After a nationally televised press conference Saturday in which Northam said he was not in the photo but admitted another incident in which he wore blackface to imitate Michael Jackson, Northam told several supporters privately that he would continue to defend his honor.

But as he worshipped in church on Sunday, top Virginia Democrats repeated their assertion that he had broken the public trust and needed to step aside.

Former Gov. Terry McAuliffe, who helped Northam win the state's top office and under whom Northam served as lieutenant governor, said he was "heartbroken" over the discovery of the photo. But he said Northam's insistence that he was not in the photo was irrelevant.

"It doesn't matter whether he was in the photo, or not in the photo at this point," he said on CNN's "State of the Union. "We have to close that chapter."

McAuliffe, a possible 2020 presidential contender, also defended Northam, saying he will be remembered for doing some great things, including helping McAuliffe restore the voting rights of Virginians who completed their sentences for felonies - many of whom are African-American.

But McAuliffe said part of Northam's legacy should be choosing "the right moral course for Virginia" and resigning.

Host Jake Tapper noted the nickname "Coonman" appeared in Northam's Virginia Military Institute yearbook and cited other examples before asking McAuliffe is Northam is racist.

"I have zero indication of that," he said.

Yet he strongly rejected any suggestion that blackface was somehow acceptable in a different time and place.

"I knew at a young age, blackface, 1985, you just didn't do it, it was offensive," he said.

During Saturday's news conference, Northam disclosed that he had once applied shoe polish to his face as part of a Michael Jackson costume that he wore when he won a dance competition in 1984.

When a reporter asked Northam if he could still do Jackson's signature "moonwalk" dance, and it appeared that Northam might demonstrate it in front of dozens of reporters on live television, McAuliffe said he "winced." Northam's wife stopped him from doing the move.

"We're talking about a very, very serious issue," McAuliffe said. "I agree with the first lady of Virginia. I agree with Pam Northam."

On NBC's "Meet the Press," Rep.

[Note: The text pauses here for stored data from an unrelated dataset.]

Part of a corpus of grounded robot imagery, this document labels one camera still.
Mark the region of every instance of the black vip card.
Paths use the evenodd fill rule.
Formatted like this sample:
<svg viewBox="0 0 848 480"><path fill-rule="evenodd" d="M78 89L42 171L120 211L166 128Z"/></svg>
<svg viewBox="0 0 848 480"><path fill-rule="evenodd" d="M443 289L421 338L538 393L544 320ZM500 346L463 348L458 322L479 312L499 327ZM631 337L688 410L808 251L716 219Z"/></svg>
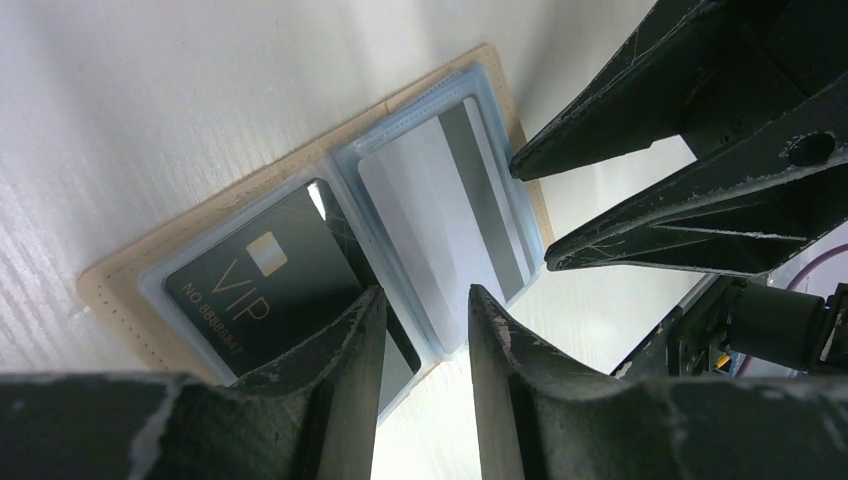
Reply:
<svg viewBox="0 0 848 480"><path fill-rule="evenodd" d="M329 185L313 180L169 275L165 290L240 376L330 324L370 284Z"/></svg>

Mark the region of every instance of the gold chip logo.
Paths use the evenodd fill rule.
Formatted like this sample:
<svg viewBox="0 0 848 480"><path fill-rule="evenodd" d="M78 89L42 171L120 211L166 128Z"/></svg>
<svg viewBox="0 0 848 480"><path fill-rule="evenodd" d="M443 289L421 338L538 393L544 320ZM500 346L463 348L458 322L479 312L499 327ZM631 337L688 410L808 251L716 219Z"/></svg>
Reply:
<svg viewBox="0 0 848 480"><path fill-rule="evenodd" d="M259 271L266 277L280 269L286 262L289 261L274 234L265 232L259 238L250 242L247 246L247 253L250 258L259 267Z"/></svg>

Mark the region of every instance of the stitching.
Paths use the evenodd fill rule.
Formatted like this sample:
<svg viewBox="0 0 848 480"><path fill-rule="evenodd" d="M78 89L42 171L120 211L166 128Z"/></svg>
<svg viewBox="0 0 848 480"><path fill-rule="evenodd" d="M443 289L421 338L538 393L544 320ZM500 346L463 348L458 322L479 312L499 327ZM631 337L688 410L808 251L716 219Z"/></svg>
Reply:
<svg viewBox="0 0 848 480"><path fill-rule="evenodd" d="M97 289L98 289L98 290L100 290L101 288L103 288L103 284L100 284L100 285L98 285L98 286L97 286ZM103 297L103 294L102 294L102 293L98 293L98 294L97 294L97 296L98 296L98 298L102 298L102 297ZM109 305L109 301L108 301L108 300L103 300L103 305L108 306L108 305ZM118 313L118 308L117 308L117 307L115 307L115 308L112 310L112 313L110 313L110 314L108 314L108 315L111 315L111 316L112 316L112 318L120 318L120 319L121 319L121 323L125 323L125 320L126 320L126 319L125 319L124 317L122 317L122 316L117 315L117 313ZM128 329L128 331L132 332L132 331L133 331L133 330L132 330L132 325L127 325L127 329ZM139 345L141 345L141 334L136 334L136 336L135 336L135 340L136 340L136 343L138 343ZM148 344L147 344L147 343L145 343L145 344L144 344L144 350L145 350L147 353L149 353L149 354L153 355L153 357L154 357L154 358L159 359L159 363L162 363L163 365L165 364L161 356L156 355L156 352L154 352L153 350L151 350L150 348L148 348Z"/></svg>

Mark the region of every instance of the beige leather cover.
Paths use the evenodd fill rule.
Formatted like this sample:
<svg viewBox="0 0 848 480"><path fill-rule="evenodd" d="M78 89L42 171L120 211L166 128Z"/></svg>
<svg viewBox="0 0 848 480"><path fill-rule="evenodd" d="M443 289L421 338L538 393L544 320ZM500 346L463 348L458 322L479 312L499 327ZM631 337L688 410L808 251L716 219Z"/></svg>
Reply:
<svg viewBox="0 0 848 480"><path fill-rule="evenodd" d="M526 138L512 95L506 85L497 51L491 45L480 46L91 267L77 280L80 297L91 306L100 319L112 325L151 368L188 371L216 382L212 372L183 344L141 295L138 290L138 275L253 202L290 175L324 158L328 151L353 139L374 122L415 99L450 71L464 68L474 62L487 69L501 114L509 130L510 142L518 149L524 145ZM542 241L545 245L550 245L553 242L553 231L541 186L534 181L527 183L526 188L536 212Z"/></svg>

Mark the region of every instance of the white table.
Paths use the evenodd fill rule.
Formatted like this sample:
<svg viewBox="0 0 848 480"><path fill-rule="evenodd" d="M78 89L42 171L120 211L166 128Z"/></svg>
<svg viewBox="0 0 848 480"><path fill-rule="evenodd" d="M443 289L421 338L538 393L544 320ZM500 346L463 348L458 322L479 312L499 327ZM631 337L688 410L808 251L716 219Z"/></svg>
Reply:
<svg viewBox="0 0 848 480"><path fill-rule="evenodd" d="M144 368L76 296L86 267L484 41L530 136L652 3L0 2L0 370ZM672 139L545 179L555 233L690 160ZM609 370L697 278L545 273L512 312ZM479 476L471 398L459 354L380 427L374 478Z"/></svg>

A. Donald McEachin, D-Va., speaking as a member of Congressional Black Caucus leadership, said there's nothing Northam can do to convince him to give him more time in office.

"He's lost the authority to lead," said McEachin, who served in the Virginia state Senate with Northam. "He's lost the authority to govern. He has to resign. It's in the best interest of the commonwealth. It's in the best interest of the party."

In his news conference Saturday, Northam seemed to suggest that appearing in blackface was an accepted part of the culture in 1984 where he grew up on the Eastern Shore of Virginia.

McEachin said there was a time when slavery, Jim Crow and the refusal to integregate public schools known as Massive Resistance were commonplace but that doesn't excuse the atrocities.

"If blackface was commonplace in 1984, that doesn't make it right and Ralph Northam should have known better," McEachin said.

Also on "Meet the Press," Rep. Karen Bass, D-Calif., the chair of the CBC, said Northam's apparent willingness to do the "moonwalk" until his wife stopped him shows he continued to underestimate the seriousness of his actions.

"He was completely disingenuous when he talked about he didn't understand this in 1984 and that this was commonplace," Bass said. "He basically said he participated in it."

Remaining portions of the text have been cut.